In questo tempo di corvi e lupi, più acuto è il rimpianto per Marzio Tricoli, ucciso dieci anni fa da una caldaia. Il rimpianto per un politico onesto e intelligente, per un uomo. Non sappiamo dove sarebbe oggi. Non sappiamo dire se nel corso del tempo avrebbe perso il suo rigore, come può capitare alle persone perbene, quando decidono di scendere in campo e bere il redditizio ma amaro calice del consenso. Sappiamo che ai suoi funerali, la chiesa era gremita. Sul sagrato si confondevano le lacrime degli alti papaveri e della minuta gente perbene. L’idraulico piangeva con l’onorevole. Ed era un’emozione sincera, di cruenta perdita.
Marzio Tricoli, figlio del galantuomo Pippo, era nato e cresciuto nella culla della destra migliore. La definì Montanelli con una sintesi perfetta: “La destra che amo – citiamo a memoria – non è un’ideologia, è un codice di comportamento”. Un manuale per l’uso della vita pubblica e delle istituzioni, un vademecum sobrio, improntato alla decenza. Scrisse ancora Montanelli, nell’ultimo spicchio della sua esperienza, quando lo accusarono addirittura di essere diventato un ‘compagno’: “Noi non siamo contro la destra, ma contro la sua contraffazione”. Il ricordo di Marzio Tricoli restituisce a tutti l’originaria collocazione di una ispirazione nobile e autentica, apprezzata anche dagli avversari. Nell’ora dolorosa della sua morte, il commento di Francesco Forgione, un comunista situato all’opposto nella radiografia del pensiero, fu lieve e rispettoso: “E’ un giorno triste per tutta l’Assemblea regionale siciliana, con Marzio Tricoli scompare un parlamentare serio e impegnato, un avversario orgoglioso e leale”.

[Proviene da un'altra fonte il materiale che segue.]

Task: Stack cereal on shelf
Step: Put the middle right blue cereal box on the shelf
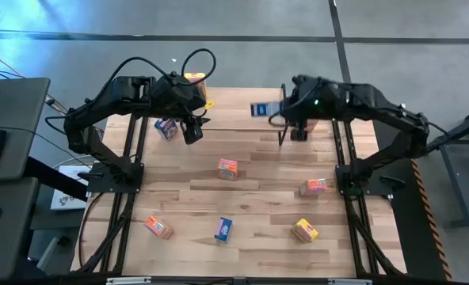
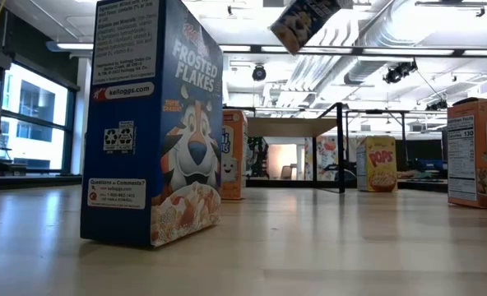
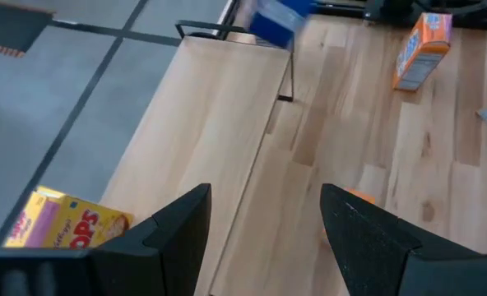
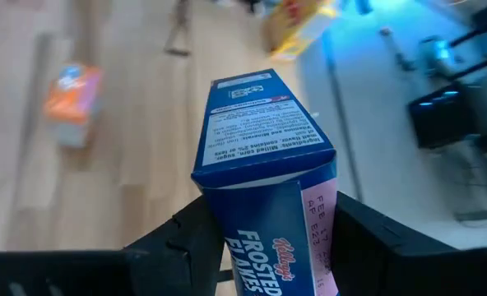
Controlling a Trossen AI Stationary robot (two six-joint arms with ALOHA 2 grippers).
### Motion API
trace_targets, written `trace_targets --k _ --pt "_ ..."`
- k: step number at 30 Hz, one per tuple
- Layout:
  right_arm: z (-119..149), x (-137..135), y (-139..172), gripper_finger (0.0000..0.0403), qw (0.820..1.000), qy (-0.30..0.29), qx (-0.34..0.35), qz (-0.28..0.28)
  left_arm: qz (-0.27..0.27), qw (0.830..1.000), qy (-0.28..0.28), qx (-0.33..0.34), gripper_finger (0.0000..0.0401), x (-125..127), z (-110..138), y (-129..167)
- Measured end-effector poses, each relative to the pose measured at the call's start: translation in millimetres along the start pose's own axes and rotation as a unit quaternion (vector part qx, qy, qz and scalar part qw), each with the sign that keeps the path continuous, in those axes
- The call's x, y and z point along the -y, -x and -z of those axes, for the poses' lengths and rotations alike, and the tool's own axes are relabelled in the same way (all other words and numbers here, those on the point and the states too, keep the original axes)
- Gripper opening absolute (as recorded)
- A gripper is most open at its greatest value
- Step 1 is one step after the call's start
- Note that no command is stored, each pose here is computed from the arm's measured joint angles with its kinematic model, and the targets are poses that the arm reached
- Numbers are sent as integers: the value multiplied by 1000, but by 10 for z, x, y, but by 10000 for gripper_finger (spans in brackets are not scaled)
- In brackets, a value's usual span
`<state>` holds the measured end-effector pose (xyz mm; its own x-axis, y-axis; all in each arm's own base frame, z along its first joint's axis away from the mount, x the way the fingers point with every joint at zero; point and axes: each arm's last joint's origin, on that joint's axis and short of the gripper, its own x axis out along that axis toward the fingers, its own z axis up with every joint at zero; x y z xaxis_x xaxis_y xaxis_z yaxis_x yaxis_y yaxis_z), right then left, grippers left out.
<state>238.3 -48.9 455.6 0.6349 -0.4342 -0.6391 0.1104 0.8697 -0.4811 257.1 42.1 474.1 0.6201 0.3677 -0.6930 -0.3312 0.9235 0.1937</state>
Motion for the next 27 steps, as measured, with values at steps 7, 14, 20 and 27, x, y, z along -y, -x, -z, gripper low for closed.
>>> trace_targets --k 7,14,20,27 --pt "-16 311 14 170 997 -23 35 64 -12 1000 -1 0 220 -6 -1 -3" --pt "67 597 -50 170 992 -38 29 117 -48 999 6 -1 220 -73 -2 -15" --pt "158 839 -327 170 989 -38 -10 139 -89 996 32 -6 220 -239 3 -49" --pt "253 984 -740 170 990 -29 -62 124 -115 991 68 -15 220 -441 25 -85"
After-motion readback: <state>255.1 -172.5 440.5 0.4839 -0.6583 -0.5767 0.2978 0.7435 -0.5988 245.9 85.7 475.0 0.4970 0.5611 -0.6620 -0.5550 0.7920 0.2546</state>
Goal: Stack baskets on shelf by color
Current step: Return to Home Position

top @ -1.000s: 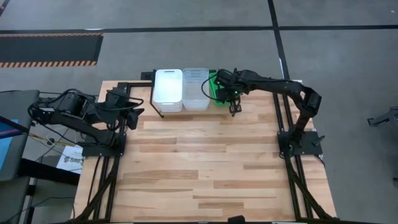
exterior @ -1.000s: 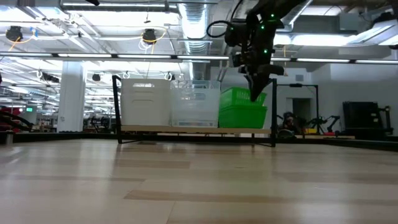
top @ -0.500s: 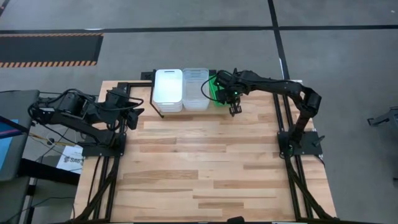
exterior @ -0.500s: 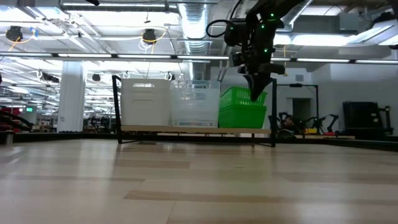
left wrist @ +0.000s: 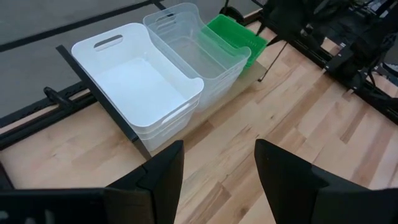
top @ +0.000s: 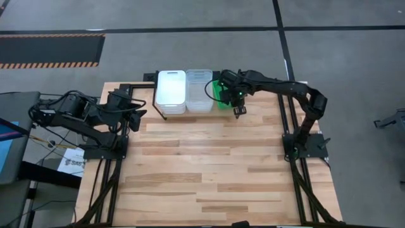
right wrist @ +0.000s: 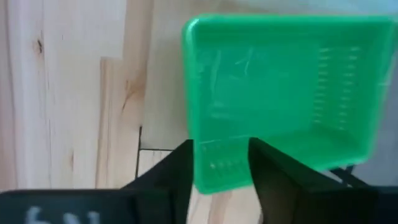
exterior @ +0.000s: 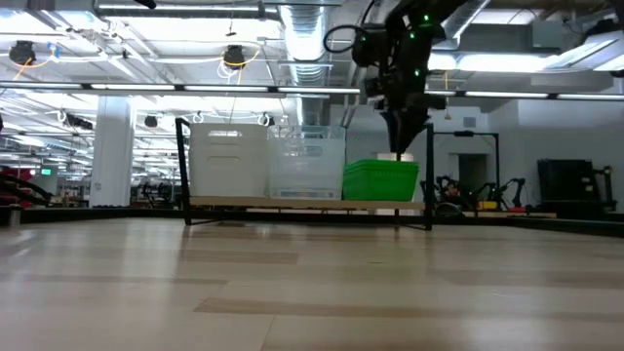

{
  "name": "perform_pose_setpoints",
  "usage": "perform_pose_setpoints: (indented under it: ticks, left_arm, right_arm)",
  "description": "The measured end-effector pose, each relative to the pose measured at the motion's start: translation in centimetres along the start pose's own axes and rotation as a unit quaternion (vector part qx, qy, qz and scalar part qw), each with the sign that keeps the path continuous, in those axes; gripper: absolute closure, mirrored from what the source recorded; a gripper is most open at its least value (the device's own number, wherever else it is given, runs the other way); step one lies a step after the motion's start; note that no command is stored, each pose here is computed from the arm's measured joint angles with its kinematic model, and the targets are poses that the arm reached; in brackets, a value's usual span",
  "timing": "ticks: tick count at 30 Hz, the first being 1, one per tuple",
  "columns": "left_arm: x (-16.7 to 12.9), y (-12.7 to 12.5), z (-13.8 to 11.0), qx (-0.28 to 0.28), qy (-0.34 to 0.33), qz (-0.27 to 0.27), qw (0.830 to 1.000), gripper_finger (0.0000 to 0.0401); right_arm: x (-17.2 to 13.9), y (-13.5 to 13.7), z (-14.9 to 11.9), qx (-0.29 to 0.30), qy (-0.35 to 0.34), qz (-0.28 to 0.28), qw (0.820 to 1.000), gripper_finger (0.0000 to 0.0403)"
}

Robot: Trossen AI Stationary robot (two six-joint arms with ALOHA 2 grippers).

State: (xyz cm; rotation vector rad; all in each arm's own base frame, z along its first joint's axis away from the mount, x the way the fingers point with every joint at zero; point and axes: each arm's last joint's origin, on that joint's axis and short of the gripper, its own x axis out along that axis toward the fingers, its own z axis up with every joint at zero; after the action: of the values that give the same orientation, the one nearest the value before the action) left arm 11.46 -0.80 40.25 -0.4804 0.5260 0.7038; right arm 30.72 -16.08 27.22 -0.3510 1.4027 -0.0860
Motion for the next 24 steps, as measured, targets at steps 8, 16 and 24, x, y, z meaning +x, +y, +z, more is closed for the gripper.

Non possiamo prevedere come sarebbe stato un futuro che non c’è mai stato. Cosa sarebbe cresciuta la Sicilia con Marzio. Possiamo ricordarlo e rattristarci perché non c’è più. Possiamo abbracciare sua moglie, figli, la famiglia, i suoi amici. E tutti coloro che, come noi, senza conoscerlo di persona, gli hanno voluto bene.